PBGH Statement on New Surprise Billing Rule
On August 19, the Departments of Health and Human Services, Labor and Treasury released a final rule implementing portions of the No Surprises Act, relating to settling disputes when patients face the prospect of “surprise bills” for seeing an out-of-network provider through no fault of their own. These most recent rules implementing the law, are a direct result of litigation in Texas that invalidated and threatened to weaken some portions of the arbitration guidelines established in the earlier interim final rule in 2021.
Strong arbitration standards are critical to protecting patients from unaffordable and unexpected medical bills and to reducing costs for America’s employers. To keep rates paid for out-of-network services in line with negotiated rates between health plans and in-network providers, the original interim final rule would have required the arbitrator to concentrate on the median contracted rate used by a health plan for a specific service.
This new version of the rule attempts to clarify mechanisms for arbitrators to use that would assure outsized profiteering on out-of-network charges are not allowed. The regulations make clear that the Qualified Payment Amount remains the starting point, but that other factors can be used to award a higher amount so long as it is credible information that hasn’t already been accounted for in the billing codes. Greater transparency and a written explanation are required from the arbitrator.

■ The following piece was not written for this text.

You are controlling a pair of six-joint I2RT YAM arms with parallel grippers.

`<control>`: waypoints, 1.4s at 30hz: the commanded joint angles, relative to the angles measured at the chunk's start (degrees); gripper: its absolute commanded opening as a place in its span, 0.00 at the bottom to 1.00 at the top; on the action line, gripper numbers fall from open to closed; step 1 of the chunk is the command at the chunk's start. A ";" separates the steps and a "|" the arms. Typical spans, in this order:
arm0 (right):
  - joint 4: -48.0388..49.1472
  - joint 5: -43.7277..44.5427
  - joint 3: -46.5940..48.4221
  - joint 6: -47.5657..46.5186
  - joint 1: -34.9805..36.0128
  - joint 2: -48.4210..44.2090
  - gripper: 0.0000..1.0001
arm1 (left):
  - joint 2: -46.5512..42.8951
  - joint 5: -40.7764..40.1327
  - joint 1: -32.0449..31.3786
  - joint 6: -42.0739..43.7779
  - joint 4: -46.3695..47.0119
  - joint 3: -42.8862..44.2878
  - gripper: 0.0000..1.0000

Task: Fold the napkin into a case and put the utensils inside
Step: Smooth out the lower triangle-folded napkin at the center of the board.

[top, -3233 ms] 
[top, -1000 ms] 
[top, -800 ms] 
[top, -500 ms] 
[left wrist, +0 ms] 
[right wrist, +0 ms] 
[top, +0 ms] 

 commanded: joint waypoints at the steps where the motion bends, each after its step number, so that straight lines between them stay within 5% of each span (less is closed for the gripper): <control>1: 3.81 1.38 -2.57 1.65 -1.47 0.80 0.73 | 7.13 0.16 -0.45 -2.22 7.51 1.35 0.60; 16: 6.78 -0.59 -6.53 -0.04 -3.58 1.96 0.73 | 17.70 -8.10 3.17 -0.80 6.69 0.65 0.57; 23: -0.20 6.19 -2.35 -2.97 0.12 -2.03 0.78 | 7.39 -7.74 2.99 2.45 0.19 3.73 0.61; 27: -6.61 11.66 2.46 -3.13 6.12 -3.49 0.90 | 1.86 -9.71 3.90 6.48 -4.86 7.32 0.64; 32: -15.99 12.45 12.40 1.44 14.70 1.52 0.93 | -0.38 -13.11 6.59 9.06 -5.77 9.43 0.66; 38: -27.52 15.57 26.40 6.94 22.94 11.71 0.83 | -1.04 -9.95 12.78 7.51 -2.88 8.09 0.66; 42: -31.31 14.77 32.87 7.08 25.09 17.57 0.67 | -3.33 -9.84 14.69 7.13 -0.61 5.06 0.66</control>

PBGH is pleased by the transparency required by the new final rule but remains concerned that the new process could lead to more providers seeking to settle disputes through arbitration and increased out-of-network rates that don’t reflect market-driven rates. Currently 46,000 arbitration cases are pending.

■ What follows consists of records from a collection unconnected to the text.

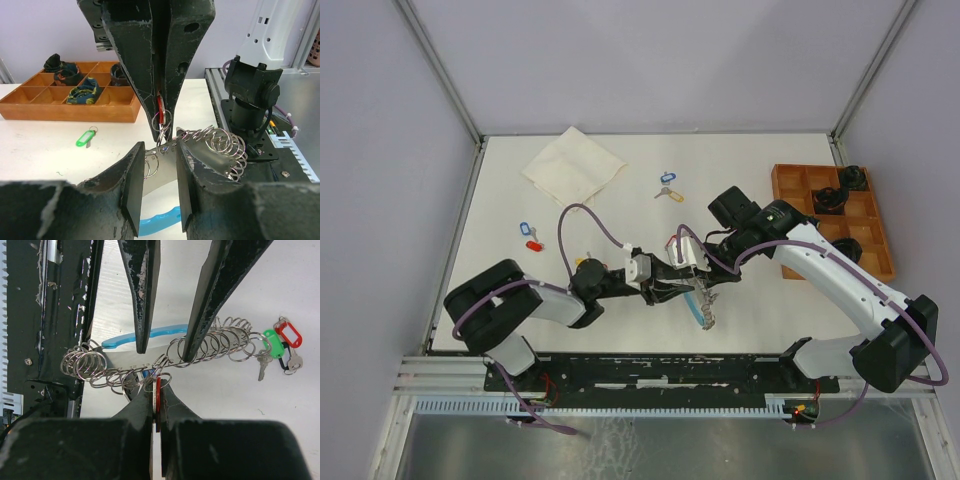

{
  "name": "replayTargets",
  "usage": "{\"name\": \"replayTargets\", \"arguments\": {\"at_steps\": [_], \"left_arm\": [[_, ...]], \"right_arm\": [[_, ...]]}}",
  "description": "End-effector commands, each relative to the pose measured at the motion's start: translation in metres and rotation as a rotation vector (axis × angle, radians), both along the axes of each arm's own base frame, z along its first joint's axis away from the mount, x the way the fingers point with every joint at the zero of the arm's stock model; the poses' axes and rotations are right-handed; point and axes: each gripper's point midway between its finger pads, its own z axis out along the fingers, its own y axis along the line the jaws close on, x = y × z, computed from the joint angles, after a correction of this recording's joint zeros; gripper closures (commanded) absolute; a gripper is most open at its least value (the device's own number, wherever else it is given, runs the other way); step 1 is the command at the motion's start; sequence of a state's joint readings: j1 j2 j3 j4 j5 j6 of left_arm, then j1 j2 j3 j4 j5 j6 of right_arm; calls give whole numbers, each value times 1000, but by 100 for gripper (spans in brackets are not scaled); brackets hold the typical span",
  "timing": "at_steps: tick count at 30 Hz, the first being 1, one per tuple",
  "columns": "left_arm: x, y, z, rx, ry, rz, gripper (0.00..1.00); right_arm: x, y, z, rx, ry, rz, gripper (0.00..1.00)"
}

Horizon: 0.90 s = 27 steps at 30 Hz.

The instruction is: Remove the keys from the keyring

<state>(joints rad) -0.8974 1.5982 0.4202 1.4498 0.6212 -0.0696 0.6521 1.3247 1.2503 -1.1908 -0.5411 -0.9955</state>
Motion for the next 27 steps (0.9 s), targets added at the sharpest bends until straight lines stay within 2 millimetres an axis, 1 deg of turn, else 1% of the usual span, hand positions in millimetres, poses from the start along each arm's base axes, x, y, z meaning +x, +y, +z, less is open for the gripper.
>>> {"name": "replayTargets", "arguments": {"at_steps": [1, 5, 8, 16, 27], "left_arm": [[0, -6, 29, -90, -65, -3, 62], [-1, -8, 27, -91, -54, -7, 62], [-3, -9, 27, -92, -49, -13, 64], [-1, -10, 28, -96, -41, -9, 67], [0, -12, 27, -95, -33, -10, 69]], "right_arm": [[0, 7, 16, 57, -24, 20, 99], [0, 7, 16, 56, -23, 19, 99], [0, 6, 16, 55, -22, 18, 99], [0, 7, 16, 58, -24, 20, 99], [0, 7, 17, 59, -25, 21, 99]]}}
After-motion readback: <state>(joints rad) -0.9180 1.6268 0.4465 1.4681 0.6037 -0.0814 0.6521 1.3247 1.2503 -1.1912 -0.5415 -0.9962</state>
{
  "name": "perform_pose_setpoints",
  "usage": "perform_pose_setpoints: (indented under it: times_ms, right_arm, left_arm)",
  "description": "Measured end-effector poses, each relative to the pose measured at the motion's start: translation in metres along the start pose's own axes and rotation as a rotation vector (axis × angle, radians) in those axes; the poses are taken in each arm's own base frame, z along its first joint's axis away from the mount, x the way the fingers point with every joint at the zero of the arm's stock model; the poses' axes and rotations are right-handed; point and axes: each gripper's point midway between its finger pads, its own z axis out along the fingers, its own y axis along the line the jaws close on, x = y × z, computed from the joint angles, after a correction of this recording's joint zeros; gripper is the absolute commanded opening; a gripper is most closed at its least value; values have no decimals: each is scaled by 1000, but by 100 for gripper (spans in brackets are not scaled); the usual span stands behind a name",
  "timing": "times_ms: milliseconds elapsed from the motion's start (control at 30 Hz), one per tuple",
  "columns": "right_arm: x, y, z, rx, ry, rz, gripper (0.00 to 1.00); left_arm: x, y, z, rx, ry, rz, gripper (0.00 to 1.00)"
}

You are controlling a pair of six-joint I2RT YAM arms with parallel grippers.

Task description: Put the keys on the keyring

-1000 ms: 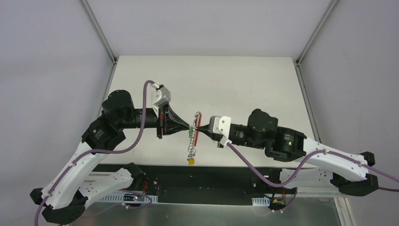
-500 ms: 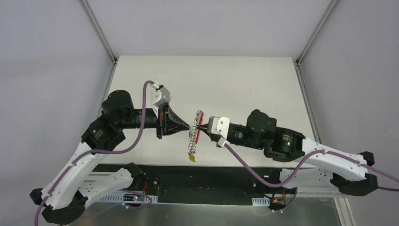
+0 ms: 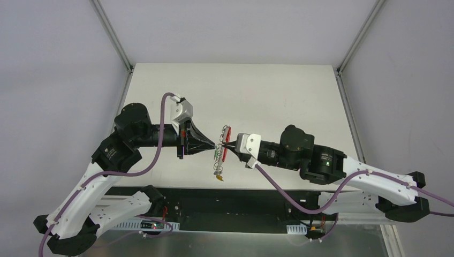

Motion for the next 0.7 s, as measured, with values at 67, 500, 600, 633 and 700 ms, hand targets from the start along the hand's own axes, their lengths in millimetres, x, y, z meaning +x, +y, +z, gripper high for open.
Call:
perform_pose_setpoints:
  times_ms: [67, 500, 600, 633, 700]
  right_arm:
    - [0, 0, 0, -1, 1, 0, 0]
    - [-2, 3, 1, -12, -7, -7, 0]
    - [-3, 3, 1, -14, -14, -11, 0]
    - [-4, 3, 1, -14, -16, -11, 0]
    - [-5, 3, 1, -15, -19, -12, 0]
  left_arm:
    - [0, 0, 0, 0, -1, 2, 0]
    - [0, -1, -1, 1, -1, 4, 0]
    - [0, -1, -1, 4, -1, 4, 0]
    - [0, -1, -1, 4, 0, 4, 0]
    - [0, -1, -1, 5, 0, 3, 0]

Only time will tell whether the law and this new rule will succeed in helping hold down costs for employers and American workers. We urge the administration to closely monitor and publicly report on the use of arbitration and its outcomes, with a recognition that further rulemaking may be necessary to ensure the No Surprises Act meets its two-part goal of ending surprise billing and holding down health care costs for patients and purchasers.